* _TASK INSTRUCTIONS_
Reproduce this listing from its first line through the line with "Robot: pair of", inclusive, leaving out all that follows.

■ ■ ■ ■ ■ ■ ■

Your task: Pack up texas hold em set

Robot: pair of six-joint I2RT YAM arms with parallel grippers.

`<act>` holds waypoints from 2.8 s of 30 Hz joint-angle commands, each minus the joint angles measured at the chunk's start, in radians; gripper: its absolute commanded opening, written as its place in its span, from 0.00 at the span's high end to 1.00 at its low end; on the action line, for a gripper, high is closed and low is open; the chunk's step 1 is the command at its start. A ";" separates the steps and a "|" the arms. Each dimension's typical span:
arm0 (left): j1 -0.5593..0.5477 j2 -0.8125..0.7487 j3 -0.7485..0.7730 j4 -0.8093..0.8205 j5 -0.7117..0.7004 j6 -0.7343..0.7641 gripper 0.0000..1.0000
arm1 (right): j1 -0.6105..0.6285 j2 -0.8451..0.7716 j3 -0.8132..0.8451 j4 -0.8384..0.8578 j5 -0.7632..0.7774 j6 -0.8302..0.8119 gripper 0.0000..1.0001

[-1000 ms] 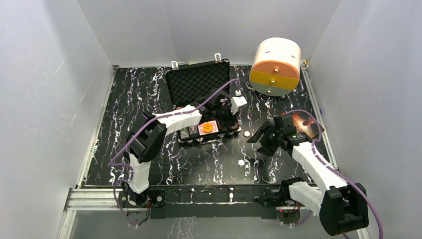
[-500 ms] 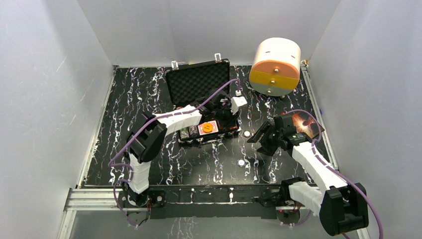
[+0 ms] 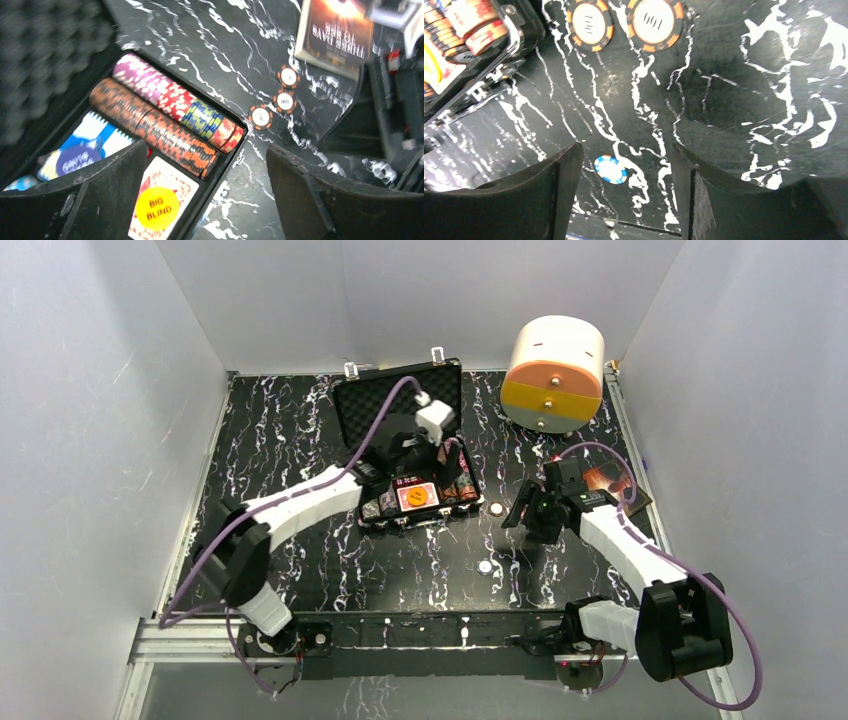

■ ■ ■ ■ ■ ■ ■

* _SOLUTION TO THE PROBLEM_
Your task: Pack up texas hold em set

Robot: pair of six-joint I2RT YAM arms with parallel grippers.

The reply to this exercise is complete.